Two things Americans really love are coming into conflict.
Avocados have become an increasingly popular food in the US in recent years, as they’ve been both linked with health benefits and also aggressively marketed. But most of the avocados consumed in the US are grown in Mexico, and as demand rises, so does the incentive to deforest swathes of land and plant avocado trees instead of the pines that grow there.
Those oyamel fir trees comprise the winter home for Monarch butterflies, which migrate from Canada, across the US, and many of which come to rest in the Mexican province of Michoacan.

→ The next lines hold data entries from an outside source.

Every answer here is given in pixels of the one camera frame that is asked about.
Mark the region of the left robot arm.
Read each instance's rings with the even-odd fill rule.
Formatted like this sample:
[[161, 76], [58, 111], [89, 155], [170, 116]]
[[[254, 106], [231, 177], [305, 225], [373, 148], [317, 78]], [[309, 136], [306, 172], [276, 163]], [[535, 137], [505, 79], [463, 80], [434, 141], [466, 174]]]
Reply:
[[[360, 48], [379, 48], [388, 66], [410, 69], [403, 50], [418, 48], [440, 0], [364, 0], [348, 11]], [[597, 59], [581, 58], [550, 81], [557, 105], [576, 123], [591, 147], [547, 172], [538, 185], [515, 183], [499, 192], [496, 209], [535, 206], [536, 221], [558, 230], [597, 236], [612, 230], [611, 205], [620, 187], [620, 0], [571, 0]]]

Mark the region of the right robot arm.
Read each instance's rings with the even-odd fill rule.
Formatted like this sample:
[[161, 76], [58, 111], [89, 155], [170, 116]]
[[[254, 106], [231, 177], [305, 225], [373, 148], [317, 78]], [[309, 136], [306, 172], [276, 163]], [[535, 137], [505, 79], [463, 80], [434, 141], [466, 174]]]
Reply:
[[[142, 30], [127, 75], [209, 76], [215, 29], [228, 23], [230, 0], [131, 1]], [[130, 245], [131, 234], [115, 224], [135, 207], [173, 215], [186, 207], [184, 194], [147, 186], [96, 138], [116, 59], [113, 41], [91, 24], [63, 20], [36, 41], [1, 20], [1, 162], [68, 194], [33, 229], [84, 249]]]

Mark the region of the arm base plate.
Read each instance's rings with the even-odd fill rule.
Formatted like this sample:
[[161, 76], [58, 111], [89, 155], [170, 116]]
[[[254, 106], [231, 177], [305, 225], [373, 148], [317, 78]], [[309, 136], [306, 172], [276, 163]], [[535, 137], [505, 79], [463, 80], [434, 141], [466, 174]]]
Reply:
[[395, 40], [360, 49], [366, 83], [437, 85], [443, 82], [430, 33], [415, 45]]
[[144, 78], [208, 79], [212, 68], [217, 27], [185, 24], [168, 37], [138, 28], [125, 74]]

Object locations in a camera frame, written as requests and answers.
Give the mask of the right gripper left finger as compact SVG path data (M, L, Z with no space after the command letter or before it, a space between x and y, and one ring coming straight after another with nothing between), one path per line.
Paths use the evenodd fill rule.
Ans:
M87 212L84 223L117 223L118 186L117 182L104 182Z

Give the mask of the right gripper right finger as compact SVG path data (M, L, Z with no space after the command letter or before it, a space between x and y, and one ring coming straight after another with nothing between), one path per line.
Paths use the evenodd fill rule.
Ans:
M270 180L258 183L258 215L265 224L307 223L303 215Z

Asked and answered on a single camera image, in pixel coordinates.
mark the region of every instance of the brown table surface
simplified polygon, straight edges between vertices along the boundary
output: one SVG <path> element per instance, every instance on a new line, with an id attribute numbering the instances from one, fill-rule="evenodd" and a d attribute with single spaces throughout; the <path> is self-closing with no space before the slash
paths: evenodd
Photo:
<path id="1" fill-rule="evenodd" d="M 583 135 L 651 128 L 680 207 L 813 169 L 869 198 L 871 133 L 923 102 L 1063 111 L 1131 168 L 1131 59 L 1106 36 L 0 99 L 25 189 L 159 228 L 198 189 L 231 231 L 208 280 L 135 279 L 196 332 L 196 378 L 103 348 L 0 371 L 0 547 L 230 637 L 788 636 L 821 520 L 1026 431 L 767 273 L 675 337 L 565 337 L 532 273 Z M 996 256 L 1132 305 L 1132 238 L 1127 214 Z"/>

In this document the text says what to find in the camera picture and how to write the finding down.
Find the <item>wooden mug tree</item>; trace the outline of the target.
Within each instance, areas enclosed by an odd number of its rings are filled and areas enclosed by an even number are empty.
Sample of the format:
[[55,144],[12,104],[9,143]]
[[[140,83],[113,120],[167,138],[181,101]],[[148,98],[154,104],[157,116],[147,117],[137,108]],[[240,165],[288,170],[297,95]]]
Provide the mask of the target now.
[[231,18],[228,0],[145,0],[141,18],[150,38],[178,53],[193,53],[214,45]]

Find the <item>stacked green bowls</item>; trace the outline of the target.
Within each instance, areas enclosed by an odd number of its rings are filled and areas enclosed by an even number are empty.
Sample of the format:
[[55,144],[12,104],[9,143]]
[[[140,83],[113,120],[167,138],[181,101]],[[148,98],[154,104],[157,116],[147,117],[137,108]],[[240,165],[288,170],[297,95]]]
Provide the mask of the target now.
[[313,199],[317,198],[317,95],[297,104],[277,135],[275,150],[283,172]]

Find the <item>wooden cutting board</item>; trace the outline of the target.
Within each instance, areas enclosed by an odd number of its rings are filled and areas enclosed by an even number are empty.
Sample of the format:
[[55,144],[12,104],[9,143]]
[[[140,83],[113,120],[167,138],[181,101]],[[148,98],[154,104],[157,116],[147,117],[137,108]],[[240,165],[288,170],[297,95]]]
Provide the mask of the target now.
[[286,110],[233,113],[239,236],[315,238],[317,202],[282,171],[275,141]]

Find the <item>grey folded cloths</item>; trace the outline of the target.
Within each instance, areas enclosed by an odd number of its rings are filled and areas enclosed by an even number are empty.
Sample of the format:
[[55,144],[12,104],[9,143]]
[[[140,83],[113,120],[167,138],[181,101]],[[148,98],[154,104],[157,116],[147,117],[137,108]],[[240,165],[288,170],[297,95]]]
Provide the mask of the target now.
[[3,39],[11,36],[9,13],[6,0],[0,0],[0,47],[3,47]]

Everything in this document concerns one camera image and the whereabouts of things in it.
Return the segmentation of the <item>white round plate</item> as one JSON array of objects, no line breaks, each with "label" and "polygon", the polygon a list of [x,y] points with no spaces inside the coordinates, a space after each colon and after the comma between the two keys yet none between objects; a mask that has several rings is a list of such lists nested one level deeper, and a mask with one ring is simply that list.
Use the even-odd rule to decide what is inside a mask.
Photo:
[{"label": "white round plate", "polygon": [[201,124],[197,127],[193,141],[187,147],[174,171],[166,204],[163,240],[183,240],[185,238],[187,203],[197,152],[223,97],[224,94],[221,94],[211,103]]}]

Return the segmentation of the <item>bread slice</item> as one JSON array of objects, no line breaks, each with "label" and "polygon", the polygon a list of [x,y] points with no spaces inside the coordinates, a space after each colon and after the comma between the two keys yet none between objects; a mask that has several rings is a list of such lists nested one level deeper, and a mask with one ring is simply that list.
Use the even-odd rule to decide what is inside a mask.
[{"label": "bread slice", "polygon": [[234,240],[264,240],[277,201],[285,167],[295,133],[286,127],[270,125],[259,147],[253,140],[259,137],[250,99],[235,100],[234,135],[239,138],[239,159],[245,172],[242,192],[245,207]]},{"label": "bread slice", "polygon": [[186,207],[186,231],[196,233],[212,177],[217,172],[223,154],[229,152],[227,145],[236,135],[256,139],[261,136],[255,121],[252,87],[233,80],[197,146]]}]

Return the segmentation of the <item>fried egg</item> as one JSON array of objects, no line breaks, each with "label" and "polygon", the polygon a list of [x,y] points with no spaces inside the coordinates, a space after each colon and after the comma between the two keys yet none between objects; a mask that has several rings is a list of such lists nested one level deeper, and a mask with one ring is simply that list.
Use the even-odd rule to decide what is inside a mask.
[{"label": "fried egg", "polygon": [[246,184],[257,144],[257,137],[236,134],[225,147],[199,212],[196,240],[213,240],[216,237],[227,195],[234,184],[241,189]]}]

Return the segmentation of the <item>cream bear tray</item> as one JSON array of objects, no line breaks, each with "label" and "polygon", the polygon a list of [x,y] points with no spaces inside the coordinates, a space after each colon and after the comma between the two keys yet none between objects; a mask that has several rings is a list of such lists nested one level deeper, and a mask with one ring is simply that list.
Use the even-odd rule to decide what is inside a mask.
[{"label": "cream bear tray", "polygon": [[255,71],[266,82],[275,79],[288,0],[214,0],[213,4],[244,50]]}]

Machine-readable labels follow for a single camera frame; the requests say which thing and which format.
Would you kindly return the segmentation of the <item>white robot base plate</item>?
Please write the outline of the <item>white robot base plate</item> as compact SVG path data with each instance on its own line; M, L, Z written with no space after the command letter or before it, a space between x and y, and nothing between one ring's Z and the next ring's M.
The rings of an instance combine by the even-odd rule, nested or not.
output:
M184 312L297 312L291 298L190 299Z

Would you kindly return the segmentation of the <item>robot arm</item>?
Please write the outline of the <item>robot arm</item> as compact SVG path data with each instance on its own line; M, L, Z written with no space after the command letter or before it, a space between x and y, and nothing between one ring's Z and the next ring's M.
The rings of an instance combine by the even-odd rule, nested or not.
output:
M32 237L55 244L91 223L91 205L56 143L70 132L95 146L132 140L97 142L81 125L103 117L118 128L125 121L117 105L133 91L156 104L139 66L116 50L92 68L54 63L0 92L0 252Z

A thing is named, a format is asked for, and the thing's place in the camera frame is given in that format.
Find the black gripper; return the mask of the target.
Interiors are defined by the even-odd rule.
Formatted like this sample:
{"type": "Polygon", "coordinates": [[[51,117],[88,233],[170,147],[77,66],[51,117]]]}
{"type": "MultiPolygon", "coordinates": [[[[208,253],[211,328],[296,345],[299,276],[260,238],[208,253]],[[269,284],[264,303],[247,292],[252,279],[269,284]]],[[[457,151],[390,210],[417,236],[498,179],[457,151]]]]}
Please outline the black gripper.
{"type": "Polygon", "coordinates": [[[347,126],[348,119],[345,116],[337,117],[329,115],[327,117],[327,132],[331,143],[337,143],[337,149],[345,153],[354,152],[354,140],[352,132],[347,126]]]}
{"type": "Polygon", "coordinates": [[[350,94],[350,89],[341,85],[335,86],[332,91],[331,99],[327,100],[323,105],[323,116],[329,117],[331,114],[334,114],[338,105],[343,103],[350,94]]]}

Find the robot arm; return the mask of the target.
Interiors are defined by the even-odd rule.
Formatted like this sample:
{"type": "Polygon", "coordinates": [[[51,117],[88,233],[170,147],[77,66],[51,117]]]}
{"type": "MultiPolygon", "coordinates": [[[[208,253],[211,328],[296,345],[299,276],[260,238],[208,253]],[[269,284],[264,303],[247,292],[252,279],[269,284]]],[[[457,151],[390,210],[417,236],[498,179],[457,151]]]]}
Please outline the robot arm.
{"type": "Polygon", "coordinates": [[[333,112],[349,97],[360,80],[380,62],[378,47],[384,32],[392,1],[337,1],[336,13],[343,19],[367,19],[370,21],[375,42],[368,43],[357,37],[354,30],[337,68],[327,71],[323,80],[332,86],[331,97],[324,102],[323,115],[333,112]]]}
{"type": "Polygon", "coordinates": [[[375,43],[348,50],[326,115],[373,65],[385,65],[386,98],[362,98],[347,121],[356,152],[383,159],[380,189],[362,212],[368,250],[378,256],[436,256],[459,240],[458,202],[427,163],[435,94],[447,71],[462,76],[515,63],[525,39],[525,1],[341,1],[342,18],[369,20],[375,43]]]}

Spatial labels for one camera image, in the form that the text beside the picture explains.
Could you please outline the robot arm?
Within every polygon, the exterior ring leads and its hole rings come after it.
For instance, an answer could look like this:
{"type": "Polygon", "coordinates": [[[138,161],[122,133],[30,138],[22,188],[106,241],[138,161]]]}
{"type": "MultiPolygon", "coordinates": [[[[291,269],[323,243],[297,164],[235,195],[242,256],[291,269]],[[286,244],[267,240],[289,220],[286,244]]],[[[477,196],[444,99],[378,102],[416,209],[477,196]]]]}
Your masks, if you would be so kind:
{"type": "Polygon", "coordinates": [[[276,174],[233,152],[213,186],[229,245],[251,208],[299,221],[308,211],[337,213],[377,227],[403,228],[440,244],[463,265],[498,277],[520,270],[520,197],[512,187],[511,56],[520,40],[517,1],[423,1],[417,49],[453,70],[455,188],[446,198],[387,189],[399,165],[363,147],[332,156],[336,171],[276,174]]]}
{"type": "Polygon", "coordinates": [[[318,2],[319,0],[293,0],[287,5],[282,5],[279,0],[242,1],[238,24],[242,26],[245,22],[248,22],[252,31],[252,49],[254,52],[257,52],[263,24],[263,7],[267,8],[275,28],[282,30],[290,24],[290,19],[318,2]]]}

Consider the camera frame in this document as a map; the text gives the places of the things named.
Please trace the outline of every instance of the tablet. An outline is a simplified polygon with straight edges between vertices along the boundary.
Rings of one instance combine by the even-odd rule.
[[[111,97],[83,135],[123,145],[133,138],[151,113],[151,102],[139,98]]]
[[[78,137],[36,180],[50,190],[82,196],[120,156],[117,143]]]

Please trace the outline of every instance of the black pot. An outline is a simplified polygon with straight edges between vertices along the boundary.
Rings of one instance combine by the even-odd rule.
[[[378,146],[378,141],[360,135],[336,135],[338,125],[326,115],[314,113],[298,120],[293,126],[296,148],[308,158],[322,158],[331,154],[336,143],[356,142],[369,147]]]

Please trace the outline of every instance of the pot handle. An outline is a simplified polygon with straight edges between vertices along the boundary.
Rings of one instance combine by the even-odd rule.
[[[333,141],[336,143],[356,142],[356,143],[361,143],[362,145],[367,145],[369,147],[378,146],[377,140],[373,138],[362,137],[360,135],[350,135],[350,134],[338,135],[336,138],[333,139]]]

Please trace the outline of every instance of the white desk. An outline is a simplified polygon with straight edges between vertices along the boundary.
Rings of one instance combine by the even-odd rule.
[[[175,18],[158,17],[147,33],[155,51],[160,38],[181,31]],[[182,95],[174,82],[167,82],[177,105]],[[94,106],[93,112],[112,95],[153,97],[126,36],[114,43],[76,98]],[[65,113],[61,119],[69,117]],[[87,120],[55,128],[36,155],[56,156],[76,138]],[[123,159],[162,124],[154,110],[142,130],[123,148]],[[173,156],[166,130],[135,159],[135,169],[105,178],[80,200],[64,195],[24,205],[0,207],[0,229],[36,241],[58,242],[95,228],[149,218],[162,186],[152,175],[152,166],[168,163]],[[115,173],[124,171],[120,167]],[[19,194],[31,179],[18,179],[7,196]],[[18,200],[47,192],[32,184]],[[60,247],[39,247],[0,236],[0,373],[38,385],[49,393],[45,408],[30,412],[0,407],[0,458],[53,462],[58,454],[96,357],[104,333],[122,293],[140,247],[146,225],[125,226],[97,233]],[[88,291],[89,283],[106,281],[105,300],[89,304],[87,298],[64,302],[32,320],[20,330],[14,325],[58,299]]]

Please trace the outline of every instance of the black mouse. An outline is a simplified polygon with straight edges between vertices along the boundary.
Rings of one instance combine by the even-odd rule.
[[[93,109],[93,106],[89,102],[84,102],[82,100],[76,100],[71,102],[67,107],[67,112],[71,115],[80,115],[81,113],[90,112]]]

The butterflies have been identified as so important that the leaders of those three countries discussed them at a summit, deciding to create a “flyway” with special plants en route for the Monarch caterpillars to eat.
But while the US seeds milkweed—the caterpillars’ only food—AP reports that Mexican farmers are planting young avocados under the boughs of pines and then gradually thinning out the trees, an under-the-radar approach to deforestation that’s hard for the authorities to monitor. They have a huge incentive. Avocado prices had risen to $1.10 a piece in July, from 86 cents in January, AP reports, making them a wildly profitable crop for Mexican farmers. The problem is being heavily compounded by climate change, while the avocado trees’ need for water far outstrips that of the original forests.
It’s just the latest example of deforestation and species loss in one place because of demand in another. Rampant destruction of rainforest for palm oil planting means orangutans dying in Borneo—just the latest in a long story of deforestation for that crop.